(ENTRIES SHOWN begins)

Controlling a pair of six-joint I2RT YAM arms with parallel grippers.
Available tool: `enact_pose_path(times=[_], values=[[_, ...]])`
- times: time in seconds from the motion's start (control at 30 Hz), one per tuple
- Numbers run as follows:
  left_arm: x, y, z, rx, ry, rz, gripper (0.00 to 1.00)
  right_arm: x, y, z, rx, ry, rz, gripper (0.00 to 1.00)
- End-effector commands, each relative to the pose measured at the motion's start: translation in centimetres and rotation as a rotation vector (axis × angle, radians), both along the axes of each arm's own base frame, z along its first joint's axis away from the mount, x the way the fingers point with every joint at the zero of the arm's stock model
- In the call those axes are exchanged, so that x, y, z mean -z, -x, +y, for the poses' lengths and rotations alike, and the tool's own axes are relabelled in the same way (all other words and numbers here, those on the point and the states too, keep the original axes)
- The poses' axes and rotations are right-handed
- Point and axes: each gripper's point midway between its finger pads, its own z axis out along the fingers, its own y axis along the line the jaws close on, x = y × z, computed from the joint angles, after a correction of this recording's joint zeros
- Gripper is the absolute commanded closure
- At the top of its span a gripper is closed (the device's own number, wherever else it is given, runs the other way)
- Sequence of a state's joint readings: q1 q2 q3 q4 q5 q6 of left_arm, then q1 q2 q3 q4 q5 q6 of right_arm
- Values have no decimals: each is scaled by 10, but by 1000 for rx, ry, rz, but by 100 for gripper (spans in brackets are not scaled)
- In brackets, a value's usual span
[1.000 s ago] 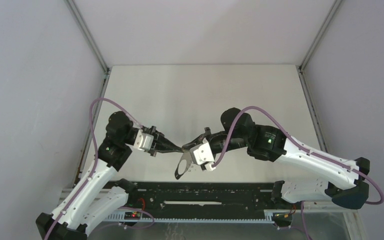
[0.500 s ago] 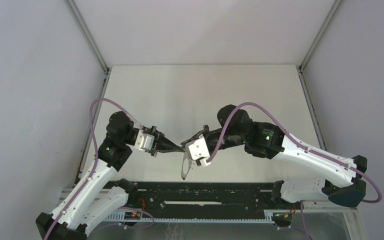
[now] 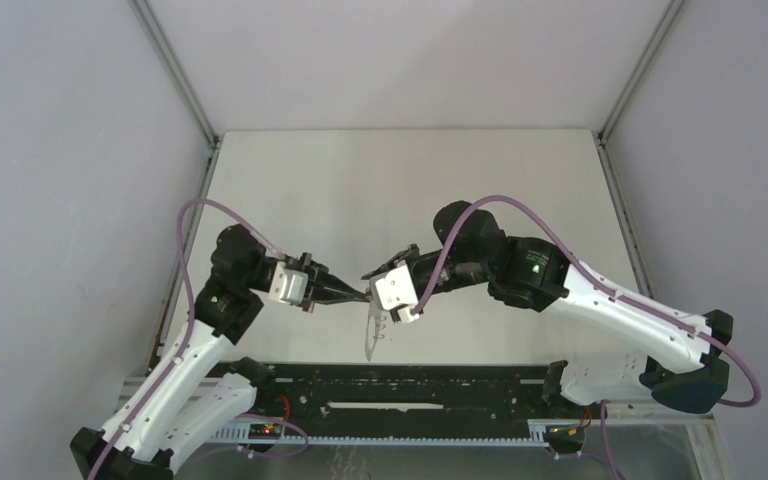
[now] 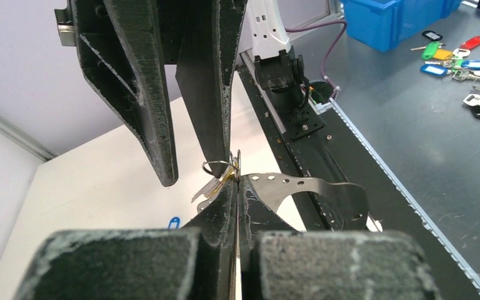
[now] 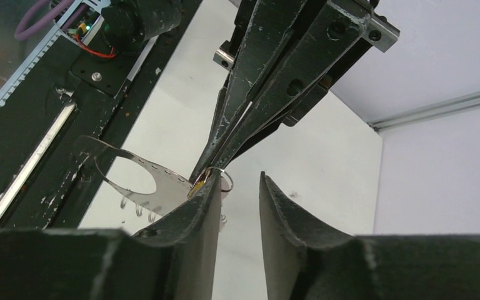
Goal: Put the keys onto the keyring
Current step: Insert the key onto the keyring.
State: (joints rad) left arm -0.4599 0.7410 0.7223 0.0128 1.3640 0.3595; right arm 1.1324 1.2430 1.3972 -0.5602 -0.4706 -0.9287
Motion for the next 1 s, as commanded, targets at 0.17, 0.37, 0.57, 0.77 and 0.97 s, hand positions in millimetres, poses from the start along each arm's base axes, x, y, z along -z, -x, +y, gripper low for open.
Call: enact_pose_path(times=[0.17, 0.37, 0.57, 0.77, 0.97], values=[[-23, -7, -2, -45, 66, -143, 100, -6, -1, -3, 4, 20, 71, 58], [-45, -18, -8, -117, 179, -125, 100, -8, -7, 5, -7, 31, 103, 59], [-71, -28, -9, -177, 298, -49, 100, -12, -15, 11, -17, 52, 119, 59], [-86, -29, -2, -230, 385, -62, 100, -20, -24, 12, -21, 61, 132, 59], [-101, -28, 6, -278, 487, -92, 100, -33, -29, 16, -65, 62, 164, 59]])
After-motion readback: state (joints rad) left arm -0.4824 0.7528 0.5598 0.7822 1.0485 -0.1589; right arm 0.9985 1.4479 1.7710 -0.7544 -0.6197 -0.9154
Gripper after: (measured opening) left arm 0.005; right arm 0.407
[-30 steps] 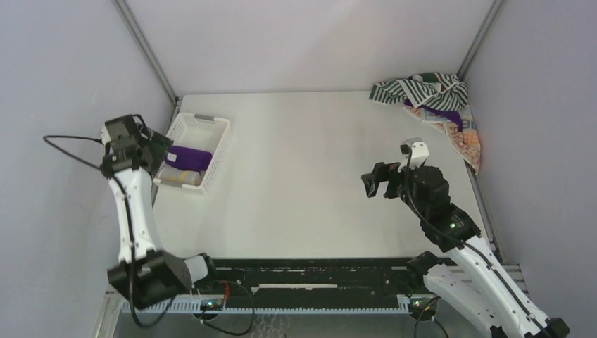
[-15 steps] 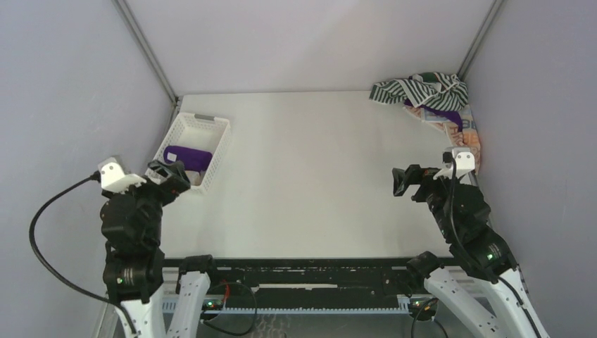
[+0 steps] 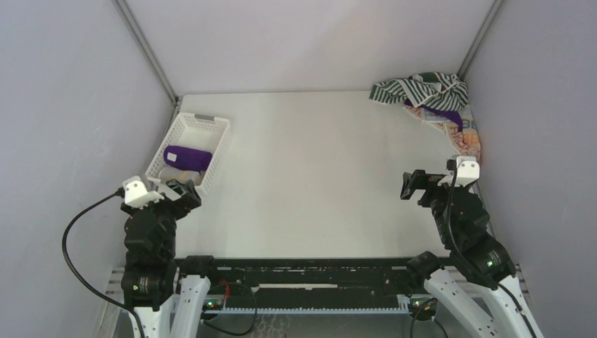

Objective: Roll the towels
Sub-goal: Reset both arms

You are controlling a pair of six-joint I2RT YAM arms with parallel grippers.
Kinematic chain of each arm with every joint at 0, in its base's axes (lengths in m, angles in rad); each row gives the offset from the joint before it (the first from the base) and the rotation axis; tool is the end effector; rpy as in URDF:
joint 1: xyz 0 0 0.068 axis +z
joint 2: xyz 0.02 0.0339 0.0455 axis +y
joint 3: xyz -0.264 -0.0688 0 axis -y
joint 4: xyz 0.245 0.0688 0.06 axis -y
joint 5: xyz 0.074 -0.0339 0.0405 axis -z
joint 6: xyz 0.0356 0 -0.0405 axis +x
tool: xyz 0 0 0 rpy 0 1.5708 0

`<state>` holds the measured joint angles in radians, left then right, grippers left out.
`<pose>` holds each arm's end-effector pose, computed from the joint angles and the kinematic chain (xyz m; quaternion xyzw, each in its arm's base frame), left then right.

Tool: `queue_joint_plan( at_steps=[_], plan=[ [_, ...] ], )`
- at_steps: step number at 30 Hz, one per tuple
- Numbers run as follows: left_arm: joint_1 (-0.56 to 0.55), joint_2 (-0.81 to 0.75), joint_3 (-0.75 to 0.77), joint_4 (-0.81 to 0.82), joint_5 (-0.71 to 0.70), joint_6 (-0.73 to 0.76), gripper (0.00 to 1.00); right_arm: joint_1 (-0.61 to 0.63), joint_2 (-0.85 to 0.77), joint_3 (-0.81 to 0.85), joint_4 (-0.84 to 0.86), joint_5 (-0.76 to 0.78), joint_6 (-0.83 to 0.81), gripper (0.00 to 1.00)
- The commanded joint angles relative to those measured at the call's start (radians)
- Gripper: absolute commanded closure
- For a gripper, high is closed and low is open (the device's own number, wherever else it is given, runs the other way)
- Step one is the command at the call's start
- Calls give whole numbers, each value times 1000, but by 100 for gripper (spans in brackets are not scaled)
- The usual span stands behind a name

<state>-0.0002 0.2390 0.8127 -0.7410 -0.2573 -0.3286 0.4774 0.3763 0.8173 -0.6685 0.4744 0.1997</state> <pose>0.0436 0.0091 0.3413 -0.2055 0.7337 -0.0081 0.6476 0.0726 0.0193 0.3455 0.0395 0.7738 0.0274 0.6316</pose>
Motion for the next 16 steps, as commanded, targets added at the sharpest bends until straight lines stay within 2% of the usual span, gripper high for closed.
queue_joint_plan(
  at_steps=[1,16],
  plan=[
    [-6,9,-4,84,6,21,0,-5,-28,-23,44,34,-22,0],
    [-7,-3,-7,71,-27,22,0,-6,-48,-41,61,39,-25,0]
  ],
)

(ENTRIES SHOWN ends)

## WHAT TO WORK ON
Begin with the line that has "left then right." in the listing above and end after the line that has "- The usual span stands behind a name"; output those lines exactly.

## RESPONSE BELOW
`<pose>` holds each arm's end-effector pose, computed from the joint angles and the kinematic chain (xyz m; quaternion xyzw, each in its arm's base frame), left then right.

Tool: `queue_joint_plan( at_steps=[_], plan=[ [_, ...] ], )`
- at_steps: step number at 30 Hz, one per tuple
- Numbers run as follows: left_arm: joint_1 (-0.56 to 0.55), joint_2 (-0.81 to 0.75), joint_3 (-0.75 to 0.77), joint_4 (-0.81 to 0.82), joint_5 (-0.71 to 0.70), joint_6 (-0.73 to 0.76), gripper (0.00 to 1.00); right_arm: joint_1 (-0.61 to 0.63), joint_2 (-0.85 to 0.77), joint_3 (-0.81 to 0.85), joint_4 (-0.84 to 0.86), joint_5 (-0.76 to 0.78), joint_6 (-0.83 to 0.81), gripper (0.00 to 1.00)
- The commanded joint angles relative to those measured at the call's start (radians)
- Gripper: absolute commanded closure
- For a gripper, high is closed and low is open (the device's own number, wherever else it is given, runs the other way)
- Step one is the command at the call's start
- Calls give whole numbers, each value times 1000, but by 100 for gripper (spans in brackets are not scaled)
- The usual span stands behind a name

What precedes this is the full answer.